On a more micro level, someone who voices contrary opinions in a particularly aggressive way is likely to cause discord within a group. The remedy might involve a conversation with a manager or coach who acknowledges the employee’s passion, but then points out how it’s perceived by others.

“You might say, ‘I’m noticing you’re really passionate about this thing, but how it appears to me is that you’re very firm and not willing to look deeper,’” said Flatt. “Then ask the employee what’s going on.” Where a manager sees someone antagonistic and combative, an employee may see himself as passionate and committed. “They may have no way of knowing their behaviour is causing other people to shut down.

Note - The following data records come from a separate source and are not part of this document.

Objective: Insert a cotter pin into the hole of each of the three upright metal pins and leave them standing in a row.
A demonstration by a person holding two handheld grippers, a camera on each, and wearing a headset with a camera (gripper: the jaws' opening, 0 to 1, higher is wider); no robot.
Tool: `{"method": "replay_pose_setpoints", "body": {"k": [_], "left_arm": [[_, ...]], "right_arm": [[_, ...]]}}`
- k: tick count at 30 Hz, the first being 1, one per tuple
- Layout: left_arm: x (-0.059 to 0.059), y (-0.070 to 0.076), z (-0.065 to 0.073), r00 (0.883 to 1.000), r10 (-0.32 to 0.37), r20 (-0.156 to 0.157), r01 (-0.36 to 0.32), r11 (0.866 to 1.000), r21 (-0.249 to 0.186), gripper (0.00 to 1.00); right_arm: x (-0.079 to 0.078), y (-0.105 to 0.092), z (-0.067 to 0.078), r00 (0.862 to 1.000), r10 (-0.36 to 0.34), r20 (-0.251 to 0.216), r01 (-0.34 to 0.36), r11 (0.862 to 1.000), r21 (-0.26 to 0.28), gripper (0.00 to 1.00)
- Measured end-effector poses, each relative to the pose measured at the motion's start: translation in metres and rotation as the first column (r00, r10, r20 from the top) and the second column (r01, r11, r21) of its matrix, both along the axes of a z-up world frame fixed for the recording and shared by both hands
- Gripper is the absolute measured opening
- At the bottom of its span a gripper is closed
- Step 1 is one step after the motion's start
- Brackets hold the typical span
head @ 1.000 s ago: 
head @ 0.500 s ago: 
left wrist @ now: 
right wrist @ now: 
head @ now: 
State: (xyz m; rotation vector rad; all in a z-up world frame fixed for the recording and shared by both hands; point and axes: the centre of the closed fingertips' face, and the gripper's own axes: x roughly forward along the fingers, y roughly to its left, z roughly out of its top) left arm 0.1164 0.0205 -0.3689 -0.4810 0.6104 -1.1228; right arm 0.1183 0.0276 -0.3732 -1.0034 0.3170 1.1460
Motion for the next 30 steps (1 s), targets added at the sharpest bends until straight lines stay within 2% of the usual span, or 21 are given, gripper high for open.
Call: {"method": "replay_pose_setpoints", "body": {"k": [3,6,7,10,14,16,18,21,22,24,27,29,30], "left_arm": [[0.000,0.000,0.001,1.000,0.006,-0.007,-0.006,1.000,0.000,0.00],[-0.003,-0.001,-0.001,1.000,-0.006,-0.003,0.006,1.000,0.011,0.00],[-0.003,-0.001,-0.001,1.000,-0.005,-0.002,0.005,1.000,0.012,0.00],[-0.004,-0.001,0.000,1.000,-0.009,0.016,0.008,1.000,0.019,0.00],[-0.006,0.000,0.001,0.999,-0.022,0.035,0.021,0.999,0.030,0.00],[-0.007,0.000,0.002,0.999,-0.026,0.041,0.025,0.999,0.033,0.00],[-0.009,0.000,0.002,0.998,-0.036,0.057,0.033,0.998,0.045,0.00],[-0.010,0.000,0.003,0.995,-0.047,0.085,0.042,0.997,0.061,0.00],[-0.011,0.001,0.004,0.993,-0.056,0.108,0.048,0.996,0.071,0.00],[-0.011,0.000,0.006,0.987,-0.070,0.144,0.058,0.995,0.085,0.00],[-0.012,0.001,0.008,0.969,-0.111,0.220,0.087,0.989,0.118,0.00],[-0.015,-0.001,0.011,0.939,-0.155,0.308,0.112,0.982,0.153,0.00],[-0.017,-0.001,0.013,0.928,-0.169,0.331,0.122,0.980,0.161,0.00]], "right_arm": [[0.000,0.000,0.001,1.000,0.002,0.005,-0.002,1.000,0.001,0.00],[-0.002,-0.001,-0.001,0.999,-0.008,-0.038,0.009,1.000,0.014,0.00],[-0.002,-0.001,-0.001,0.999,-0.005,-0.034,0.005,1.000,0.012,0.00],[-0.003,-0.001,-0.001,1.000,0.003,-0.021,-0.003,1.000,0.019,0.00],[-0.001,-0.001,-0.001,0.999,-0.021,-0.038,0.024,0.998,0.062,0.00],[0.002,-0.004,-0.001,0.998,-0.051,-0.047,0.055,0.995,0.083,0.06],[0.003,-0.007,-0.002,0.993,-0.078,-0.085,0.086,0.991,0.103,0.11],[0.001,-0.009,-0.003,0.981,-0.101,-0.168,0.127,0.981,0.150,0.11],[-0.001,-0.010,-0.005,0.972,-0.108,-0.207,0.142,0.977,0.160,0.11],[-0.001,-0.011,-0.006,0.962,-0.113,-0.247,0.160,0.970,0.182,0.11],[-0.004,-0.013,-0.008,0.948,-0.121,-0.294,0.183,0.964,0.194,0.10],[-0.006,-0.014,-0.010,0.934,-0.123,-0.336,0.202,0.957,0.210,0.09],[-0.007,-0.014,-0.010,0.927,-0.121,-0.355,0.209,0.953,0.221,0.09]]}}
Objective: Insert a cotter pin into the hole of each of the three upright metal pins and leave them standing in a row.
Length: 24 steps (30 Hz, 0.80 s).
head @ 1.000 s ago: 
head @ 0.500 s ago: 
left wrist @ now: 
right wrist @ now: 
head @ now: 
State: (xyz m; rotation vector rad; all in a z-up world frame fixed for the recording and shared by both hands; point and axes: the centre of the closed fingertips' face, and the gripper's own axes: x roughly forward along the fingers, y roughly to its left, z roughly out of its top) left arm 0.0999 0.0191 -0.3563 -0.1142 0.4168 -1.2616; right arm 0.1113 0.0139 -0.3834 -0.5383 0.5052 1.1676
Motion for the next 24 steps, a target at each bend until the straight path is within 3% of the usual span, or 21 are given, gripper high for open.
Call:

If you don’t address it, you end up with a dance, and a pattern of misunderstanding.”

Give the status quo a nudge

As Heffernan points out in her TedTalk, most major catastrophes aren’t caused by secret information. Instead, the signs are in open information that people are unwilling to discuss. The same could be said about innovations.

New ideas are there, just waiting for someone to raise questions, nudge the status quo and shake things up a little. What employees need is the freedom to be that positive disruption.

By creating a culture that encourages people to speak their minds and to challenge respectfully, an organization allows everyone to contribute at their highest level – an essential ingredient for a genuinely inclusive, collaborative and innovative workplace.